After the first boss battle, the party receives an accessory that allows your party to attune with little whisps called Elementals. Elemental Spells can be found in the form of accessories by talking to statues. Taking a turn and consuming 1SP to contact the elementals grants the party end-of-turn benefits based on the element (eg: Fire gives you an attack boost, Water regens your HP, etc). Additional turns increase the element’s influence, which players can observe by pressing Y in battle. Another option to influence element distribution is to activate relics strewn throughout the various dungeons. Contacting the Elementals is also necessary to use magic based on the element. The strength of your benefits and spells is dependent on how prominent your element is in the area. However, enemies can take advantage of the elements as well, which may turn some battles into an elemental tug of war.
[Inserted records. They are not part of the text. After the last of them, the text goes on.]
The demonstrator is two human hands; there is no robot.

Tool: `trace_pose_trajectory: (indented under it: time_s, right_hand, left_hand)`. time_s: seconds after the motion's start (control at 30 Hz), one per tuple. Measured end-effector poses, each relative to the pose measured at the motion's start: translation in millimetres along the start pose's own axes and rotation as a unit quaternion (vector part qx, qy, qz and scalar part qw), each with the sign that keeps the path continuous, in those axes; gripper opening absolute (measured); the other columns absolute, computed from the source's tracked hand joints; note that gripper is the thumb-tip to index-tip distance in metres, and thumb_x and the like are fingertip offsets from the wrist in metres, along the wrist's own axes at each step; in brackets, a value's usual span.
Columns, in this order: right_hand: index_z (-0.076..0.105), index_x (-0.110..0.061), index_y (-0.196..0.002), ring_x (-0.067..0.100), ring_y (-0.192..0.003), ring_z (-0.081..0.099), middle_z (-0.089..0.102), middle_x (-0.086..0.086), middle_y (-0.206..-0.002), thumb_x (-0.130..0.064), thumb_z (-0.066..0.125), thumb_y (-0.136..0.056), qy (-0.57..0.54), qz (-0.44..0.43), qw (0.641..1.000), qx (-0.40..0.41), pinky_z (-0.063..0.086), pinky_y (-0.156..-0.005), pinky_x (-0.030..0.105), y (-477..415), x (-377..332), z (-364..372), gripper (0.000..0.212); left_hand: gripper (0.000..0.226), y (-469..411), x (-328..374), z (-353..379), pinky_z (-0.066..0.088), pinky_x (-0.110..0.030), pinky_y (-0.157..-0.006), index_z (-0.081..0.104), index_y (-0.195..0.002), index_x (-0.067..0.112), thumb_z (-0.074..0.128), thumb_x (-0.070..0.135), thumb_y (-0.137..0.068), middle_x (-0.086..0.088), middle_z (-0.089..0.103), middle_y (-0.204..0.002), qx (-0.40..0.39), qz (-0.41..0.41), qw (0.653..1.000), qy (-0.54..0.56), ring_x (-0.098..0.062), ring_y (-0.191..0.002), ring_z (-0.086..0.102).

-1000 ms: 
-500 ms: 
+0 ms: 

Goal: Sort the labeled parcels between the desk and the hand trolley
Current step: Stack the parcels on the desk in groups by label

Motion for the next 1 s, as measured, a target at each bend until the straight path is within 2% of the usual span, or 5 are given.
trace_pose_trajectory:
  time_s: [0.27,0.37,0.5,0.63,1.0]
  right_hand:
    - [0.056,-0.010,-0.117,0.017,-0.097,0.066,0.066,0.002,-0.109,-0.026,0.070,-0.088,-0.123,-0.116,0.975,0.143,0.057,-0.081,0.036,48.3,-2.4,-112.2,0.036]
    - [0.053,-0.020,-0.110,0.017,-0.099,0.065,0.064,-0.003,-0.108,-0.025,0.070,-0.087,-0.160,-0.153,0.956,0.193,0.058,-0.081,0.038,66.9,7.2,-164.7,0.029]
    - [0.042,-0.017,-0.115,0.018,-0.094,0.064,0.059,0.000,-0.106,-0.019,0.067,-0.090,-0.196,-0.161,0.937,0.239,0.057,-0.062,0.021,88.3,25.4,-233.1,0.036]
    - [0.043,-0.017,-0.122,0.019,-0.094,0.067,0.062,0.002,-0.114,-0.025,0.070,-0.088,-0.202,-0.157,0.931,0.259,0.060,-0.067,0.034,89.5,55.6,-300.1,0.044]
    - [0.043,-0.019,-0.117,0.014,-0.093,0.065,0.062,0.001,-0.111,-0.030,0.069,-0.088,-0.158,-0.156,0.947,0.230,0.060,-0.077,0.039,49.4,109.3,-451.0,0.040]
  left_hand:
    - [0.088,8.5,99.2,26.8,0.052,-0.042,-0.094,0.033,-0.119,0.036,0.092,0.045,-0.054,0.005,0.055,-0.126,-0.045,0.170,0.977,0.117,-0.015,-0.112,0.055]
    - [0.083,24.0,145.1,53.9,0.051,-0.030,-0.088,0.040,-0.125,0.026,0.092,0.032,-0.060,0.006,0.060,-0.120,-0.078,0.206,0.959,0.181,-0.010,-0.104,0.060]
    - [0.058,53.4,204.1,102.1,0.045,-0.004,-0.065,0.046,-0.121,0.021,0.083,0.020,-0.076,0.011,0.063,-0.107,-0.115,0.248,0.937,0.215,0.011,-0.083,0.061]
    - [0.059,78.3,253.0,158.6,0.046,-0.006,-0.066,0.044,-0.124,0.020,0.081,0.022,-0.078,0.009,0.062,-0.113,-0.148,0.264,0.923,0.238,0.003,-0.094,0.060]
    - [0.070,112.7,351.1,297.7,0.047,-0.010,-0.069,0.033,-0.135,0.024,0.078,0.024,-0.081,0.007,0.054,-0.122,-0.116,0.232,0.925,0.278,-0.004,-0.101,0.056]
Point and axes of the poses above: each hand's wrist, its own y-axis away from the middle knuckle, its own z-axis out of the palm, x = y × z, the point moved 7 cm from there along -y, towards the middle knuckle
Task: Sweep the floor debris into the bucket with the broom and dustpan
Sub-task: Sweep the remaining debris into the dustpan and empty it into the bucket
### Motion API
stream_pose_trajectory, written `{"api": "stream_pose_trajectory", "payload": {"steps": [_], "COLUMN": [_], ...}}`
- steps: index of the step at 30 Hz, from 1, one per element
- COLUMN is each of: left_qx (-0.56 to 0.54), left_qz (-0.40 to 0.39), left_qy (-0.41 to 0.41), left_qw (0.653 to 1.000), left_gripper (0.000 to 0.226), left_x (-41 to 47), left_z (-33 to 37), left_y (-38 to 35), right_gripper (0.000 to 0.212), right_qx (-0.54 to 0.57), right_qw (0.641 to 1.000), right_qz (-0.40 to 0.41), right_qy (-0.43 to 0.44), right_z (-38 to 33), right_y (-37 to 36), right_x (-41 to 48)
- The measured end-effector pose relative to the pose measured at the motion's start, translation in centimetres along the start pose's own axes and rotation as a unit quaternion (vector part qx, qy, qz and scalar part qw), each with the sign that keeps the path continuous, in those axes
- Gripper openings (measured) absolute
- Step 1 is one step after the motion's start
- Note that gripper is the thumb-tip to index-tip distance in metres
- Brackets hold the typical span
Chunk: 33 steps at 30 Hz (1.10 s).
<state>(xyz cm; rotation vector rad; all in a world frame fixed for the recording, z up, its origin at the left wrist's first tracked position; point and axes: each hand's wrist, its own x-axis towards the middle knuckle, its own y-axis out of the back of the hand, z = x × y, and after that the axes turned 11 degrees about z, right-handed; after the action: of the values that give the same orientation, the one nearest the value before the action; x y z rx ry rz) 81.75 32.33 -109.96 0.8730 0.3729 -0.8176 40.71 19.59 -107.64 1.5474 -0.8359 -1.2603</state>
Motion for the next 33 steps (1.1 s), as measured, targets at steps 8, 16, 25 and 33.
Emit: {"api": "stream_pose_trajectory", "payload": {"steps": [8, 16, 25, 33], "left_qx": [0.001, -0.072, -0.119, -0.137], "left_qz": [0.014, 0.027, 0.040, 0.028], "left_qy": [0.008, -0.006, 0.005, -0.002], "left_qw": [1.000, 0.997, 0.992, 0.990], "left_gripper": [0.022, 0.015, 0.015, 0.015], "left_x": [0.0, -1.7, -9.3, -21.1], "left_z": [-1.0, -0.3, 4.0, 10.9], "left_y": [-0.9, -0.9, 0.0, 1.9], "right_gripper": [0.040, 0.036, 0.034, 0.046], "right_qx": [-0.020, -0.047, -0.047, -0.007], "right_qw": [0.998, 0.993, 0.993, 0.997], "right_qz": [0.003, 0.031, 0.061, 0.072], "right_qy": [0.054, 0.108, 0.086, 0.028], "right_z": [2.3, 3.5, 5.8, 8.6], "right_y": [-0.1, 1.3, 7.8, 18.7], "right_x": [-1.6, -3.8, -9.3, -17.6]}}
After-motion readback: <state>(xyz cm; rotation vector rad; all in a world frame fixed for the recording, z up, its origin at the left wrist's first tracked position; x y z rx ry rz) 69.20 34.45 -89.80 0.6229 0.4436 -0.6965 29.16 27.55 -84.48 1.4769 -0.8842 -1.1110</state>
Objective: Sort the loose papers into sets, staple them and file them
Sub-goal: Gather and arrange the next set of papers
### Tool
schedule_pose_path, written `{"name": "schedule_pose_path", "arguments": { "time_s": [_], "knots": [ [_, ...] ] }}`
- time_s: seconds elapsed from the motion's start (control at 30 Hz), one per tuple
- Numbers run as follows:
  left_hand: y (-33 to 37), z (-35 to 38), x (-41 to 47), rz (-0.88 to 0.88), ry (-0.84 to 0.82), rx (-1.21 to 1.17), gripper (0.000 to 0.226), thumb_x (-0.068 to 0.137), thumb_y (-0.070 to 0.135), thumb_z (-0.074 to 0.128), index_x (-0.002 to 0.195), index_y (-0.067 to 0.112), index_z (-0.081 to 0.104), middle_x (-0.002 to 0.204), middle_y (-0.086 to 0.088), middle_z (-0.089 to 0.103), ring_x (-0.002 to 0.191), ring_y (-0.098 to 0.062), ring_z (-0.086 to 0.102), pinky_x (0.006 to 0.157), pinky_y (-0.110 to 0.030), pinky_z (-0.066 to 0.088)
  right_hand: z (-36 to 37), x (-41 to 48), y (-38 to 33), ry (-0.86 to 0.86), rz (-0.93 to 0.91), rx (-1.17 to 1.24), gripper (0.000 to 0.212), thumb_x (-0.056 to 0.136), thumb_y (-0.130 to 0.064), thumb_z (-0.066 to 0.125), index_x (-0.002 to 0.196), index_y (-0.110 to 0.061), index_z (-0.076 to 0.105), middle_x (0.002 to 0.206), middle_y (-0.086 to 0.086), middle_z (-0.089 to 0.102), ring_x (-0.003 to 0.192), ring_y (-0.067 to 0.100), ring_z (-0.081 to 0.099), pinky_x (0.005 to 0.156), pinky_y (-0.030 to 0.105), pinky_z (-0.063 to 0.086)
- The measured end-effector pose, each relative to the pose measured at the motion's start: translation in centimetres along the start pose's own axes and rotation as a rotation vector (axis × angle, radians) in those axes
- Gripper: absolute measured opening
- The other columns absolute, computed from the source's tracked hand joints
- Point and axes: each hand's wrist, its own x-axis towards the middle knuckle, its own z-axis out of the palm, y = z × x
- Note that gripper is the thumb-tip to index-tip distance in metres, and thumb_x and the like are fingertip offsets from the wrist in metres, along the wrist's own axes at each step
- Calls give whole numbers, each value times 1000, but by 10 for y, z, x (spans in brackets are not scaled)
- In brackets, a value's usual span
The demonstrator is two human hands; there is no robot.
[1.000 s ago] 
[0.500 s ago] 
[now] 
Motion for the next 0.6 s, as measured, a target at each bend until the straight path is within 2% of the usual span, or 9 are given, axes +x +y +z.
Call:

Standard attacks are done away with in this game. Instead, each character has a range of skills and spells available based on which accessories and weapons they have equipped. Each skill and spell has different power levels based on which stance the character is in when they use it. Just like stats, skill and spells get stronger when a character uses them more often. Using a certain weapon or element also unlocks new skills for the character to use and in the case of spells, allows the character to use it without needing to equip its accessory.
The in-game menu, accessed by pressing Y, allows players to create and edit formations, check out skill information, read up on the world’s lore, equip their party members, and mess around with the sound. There is one more option that players cannot access until after the game, so as of right now, I have no idea what it does.
I’m hoping that it allows players to speed up dialogue, because the game’s current text crawls are slow enough for the average game tester to read with no way to auto load the dialogue. While I had little issue with this at first thanks to the game’s charming writing, I can see how detrimental this can be on repeat playthroughs. This, coupled with the fact that players can start the game with different main characters makes this factor a high concern.
Another little detail to watch out for is frame drops. Even without using the 3D, my New 3DS experienced some frame drops while running in a dungeon when too many things are happening on the screen at once. However, no crashes have occurred in my 7 boot-ups, though, so at least players don’t have to worry about suddenly losing their progress because their game decided to disagree with them.
On that note, Legend of Legacy provides a button shortcut to make on-the-fly quicksaves (L+R+X), as well as the ability to take in-game screenshots using the Start or Select button. As a matter of fact, the screenshots featured in this article were taken straight from my New 3DS.
For me, the writing with the occasional whimsical narration is solid enough to keep me engaged, and the mechanics presented leaves me curious enough to want to see how far the devs will take them as the game progresses. The few framedrops I got made me raise an eyebrow and the inability to speed up the sluggish textboxes raised red flags in my mind, but I’d be willing to set those aside for at least one playthrough.
NIS America will be bringing The Legend of Legacy to Europe in Q1 2016, but for now Americans will get to explore the rest of the island of Avalon on the 13th of October of this year.